### YOUR ASSIGNMENT:
Any picture in the material should be left out, while all other lines are copied exactly.

• • • • • • •

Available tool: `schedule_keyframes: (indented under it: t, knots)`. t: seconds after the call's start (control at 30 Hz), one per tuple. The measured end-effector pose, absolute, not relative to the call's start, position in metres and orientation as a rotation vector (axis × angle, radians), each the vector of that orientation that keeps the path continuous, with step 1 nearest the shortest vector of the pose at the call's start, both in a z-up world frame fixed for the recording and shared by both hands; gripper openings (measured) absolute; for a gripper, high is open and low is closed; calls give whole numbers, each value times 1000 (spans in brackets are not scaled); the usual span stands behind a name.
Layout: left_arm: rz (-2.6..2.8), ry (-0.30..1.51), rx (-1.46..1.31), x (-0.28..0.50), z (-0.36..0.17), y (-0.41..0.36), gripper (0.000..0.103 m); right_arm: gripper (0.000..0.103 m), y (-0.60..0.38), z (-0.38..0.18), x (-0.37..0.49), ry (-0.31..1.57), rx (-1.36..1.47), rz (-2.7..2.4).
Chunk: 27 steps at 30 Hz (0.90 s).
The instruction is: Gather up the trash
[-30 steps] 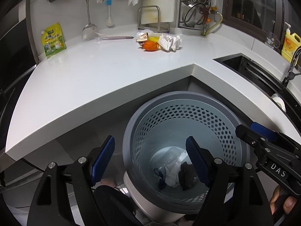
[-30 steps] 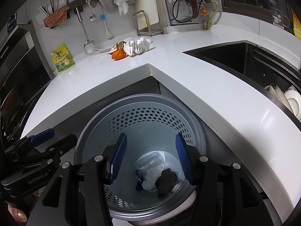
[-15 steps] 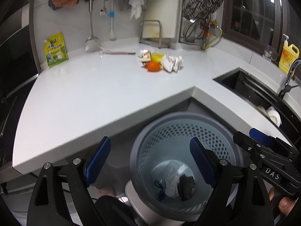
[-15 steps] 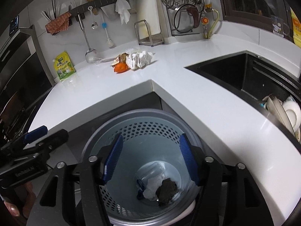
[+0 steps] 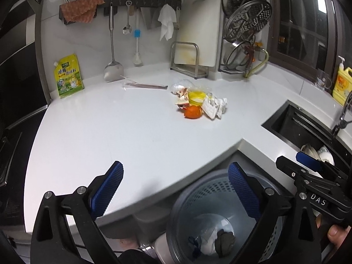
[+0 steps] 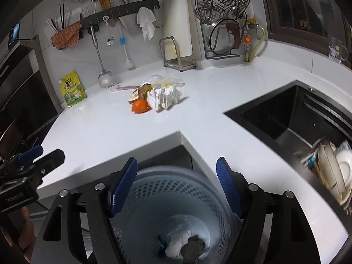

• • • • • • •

### ANSWER TO THE PROBLEM:
Available tool: `schedule_keyframes: (indented under it: t, knots)`. t: seconds after the call's start (control at 30 Hz), one per tuple. The measured end-effector pose, absolute, not relative to the call's start, position in metres and orientation as a rotation vector (axis × angle, radians), each the vector of that orientation that keeps the path continuous, with step 1 nearest the shortest vector of the pose at the call's start, both in a z-up world frame fixed for the recording and shared by both hands; gripper openings (measured) absolute; for a gripper, high is open and low is closed; calls give whole numbers, each value times 1000 (spans in brackets are not scaled); the usual span stands behind a name.
Layout: left_arm: rz (-2.6..2.8), ry (-0.30..1.51), rx (-1.46..1.31), x (-0.28..0.50), z (-0.36..0.17), y (-0.41..0.36), gripper (0.000..0.103 m); right_arm: gripper (0.000..0.103 m), y (-0.60..0.38), z (-0.38..0.18), x (-0.37..0.49), ry (-0.31..1.57), rx (-1.36..1.47), rz (-2.7..2.4).
Chunk: 27 steps at 30 Hz (0.90 s).
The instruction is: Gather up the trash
[-30 steps] 
[-30 steps] 
[-15 steps] 
[-15 steps] 
[+0 steps] 
[+0 steps] 

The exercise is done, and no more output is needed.